Нас отвлекают охранники, напоминают про пакеты с покупками, я даже не помню когда уронила свой, видела только, что Вика бросила свой и понеслась, это было так неожиданно, я нагнулась и подняла. Помню, что в руках были, а вот куда делись не помню.
Мы идем с Викой забирать, Вовка с Костей остаются. А когда возвращаемся, меня огорошили новостью, что я еду к Косте.
. —Нет. Не хочу. Я лучше в общагу или к тебе. — Сопротивляюсь, как могу.
—У тебя вообще мозгов не осталось, все в п… перетекли, когда этих мажоров увидела. Ты понимаешь, что чуть не похерила карьеру брата, и он остался бы без пенсии, ему три месяца осталось. А могут по твоей милости выгнать с белым билетом.
Костя почти орет на меня, все это он произносит громким шепотом, а мне кажется кричит. На плечи сразу ложится груз вины. Целую Вику в щеку и плетусь в сторону такси, которое вызвал Костя.
Весь предыдущий текст был разминкой.Дальше Костя и Наташа.
глава 14
Такси останавливается у одной из высоток приблизительно постсоветского строительства, еще не новострой, но уже не советская хрущевка или сталинка.
Потому что в спальном районе выделяется несколько таких высоток, стоящих квадратом, а вокруг них, как китайская стена, с двух сторон многоподъездные девятиэтажки отрезают эти высотки от проезжей части, образуя тихий двор.
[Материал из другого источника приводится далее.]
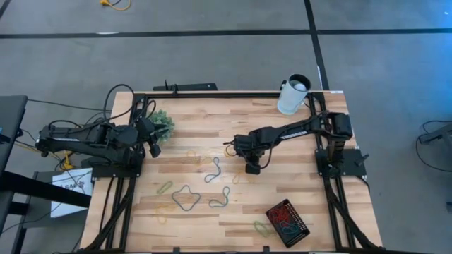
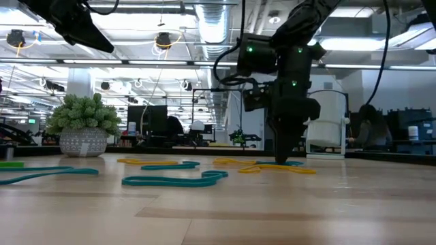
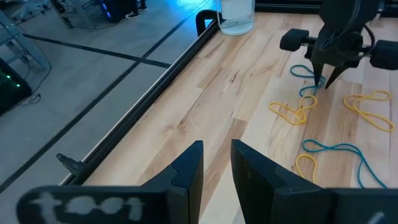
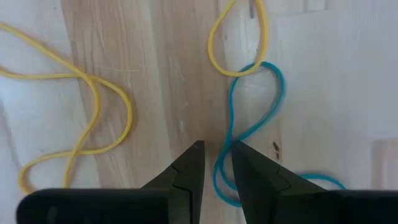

Костя, как галантный кавалер выходит из такси первым и подает мне руку.
Я ступаю на тротуар, уверенно держась за его руку.
Всю дорогу в такси он что-то усиленно печатал в телефоне, и не обращал на меня внимания.
Сейчас сунув телефон в карман, внимательно смотрит на меня. Я опускаю глаза и смотрю на носки своих кед. Будто проверяю не испачкала ли их невзначай. На душе муторно и смотреть ему в глаза не могу, он прав. Кругом прав, не думаю головой совсем, сначала ляпну, а потом жалею. Да еще и несколько дней прокручивать в голове буду эту ситуацию, пока не буду уверена, что все разрешилось. Вот такая дура.
На людях под бравадой, что называется бой-баба, а на самом деле, обычная девчонка с кучей комплексов или все же с высокими моральными принципами.
—Наташа, ты прости меня, что я на тебя сорвался. Но по другому нельзя было.
Костя стоит рядом, он отпустил такси, пока я занималась самобичеванием. Поднимаю глаза и встречаюсь с карими глазами, нет они скорее не совсем карие, теплые, цвета темного гречишного меда, который разбавлен искорками цвета липового меда.
В меде я понимаю, мой единственный оставшийся в живых родственник, дед Елисей имеет пасеку, не большую на двадцать семей.
Елисеем его назвала мать, с детства любившая Пушкина.
Дед на пасеку не допускал помогать, жалел, что покусают пчелы.
Но я все равно ходила покусанная, потому что не могла пропустить, чтобы не покрутить медогонку.
В этом году первый раз не поехала к деду на сбор меда.